AIM OF THE EXERCISE: An exact copy of the data below is needed; please leave out any pictures.

GIVEN DATA:
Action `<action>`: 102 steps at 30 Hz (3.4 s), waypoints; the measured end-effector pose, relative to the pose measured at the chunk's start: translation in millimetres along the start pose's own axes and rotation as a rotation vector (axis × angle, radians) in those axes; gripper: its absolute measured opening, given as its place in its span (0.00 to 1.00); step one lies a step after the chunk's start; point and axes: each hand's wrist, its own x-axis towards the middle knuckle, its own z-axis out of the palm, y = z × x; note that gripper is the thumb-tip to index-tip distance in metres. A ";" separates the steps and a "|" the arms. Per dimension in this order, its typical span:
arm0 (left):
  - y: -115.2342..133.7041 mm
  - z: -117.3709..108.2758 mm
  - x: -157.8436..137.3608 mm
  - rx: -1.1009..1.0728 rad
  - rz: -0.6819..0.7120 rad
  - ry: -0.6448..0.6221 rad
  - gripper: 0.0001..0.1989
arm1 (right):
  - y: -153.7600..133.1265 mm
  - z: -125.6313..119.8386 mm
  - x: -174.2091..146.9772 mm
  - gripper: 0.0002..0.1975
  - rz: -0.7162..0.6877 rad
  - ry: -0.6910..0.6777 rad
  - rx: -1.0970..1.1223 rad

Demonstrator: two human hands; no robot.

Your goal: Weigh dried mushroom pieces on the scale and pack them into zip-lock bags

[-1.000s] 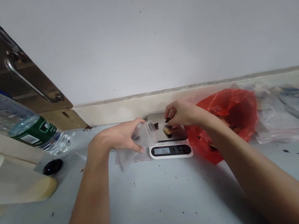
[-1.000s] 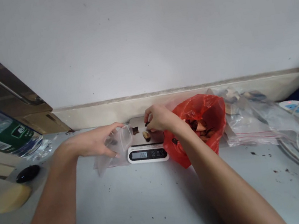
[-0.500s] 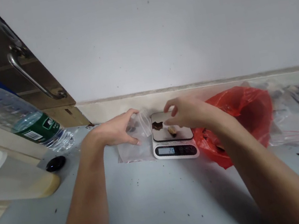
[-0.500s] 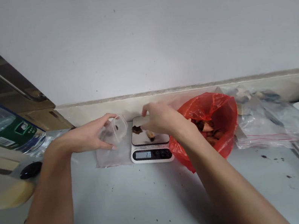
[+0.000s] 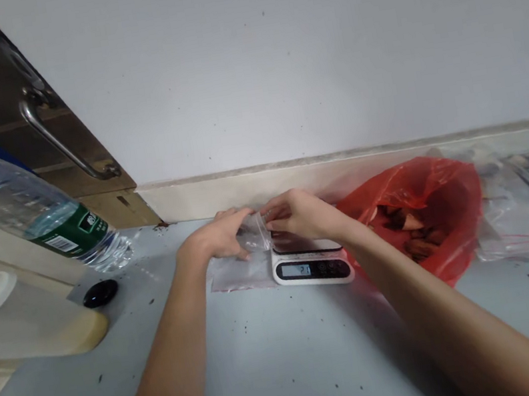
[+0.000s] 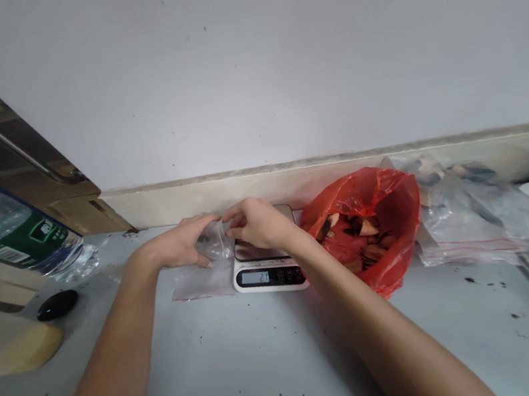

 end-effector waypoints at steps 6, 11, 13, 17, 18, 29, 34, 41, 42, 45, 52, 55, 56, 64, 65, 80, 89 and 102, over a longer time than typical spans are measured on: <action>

TASK OUTPUT:
Action `<action>`: 102 steps at 30 Hz (3.4 s), waypoints; the measured end-effector pose, relative to the pose measured at the chunk's start: translation in millimetres along the start pose's own axes and rotation as a rotation vector (axis × angle, radians) in those axes; gripper: its absolute measured opening, given as its place in its span (0.00 to 1.00); step one lies a step after the chunk's start; point and axes: each hand's wrist, its own x-axis towards the middle knuckle, its own z-axis out of the palm, y = z × x; note that gripper is the thumb-tip to index-tip distance in metres. A ";" separates the steps and a "|" the arms. Per dimension in this order, its typical span:
arm0 (left):
  - y: -115.2342..133.7041 mm
  - z: -117.3709..108.2758 mm
  - x: -157.8436..137.3608 mm
  - rx: -1.1009..1.0728 rad
  - rz: -0.6819..0.7120 rad
  - ry: -0.6448..0.6221 rad
  - gripper: 0.0001..0.1989
arm1 (right):
  - y: -153.7600..133.1265 mm
  - z: -125.6313..119.8386 mm
  - x: -174.2091..146.9772 mm
  - gripper: 0.0002..0.1975
  - rz: -0.7162..0.6877 rad
  - ry: -0.6910..0.6777 rad
  - rx: -1.0970..1.1223 rad

Demonstrator: two human hands; no robot.

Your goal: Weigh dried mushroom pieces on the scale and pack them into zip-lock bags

[-1.000s] 
[-1.000s] 
[-0.500s] 
[-0.500s] 
[+0.000s] 
[+0.000s] 

 end-effector waypoints at steps 6, 11, 13, 17, 18, 29, 34, 41, 42, 45, 52, 55, 56, 64, 65, 80, 89 and 102, over a longer time than typical spans are measured on: <action>

There is no more to the exercise.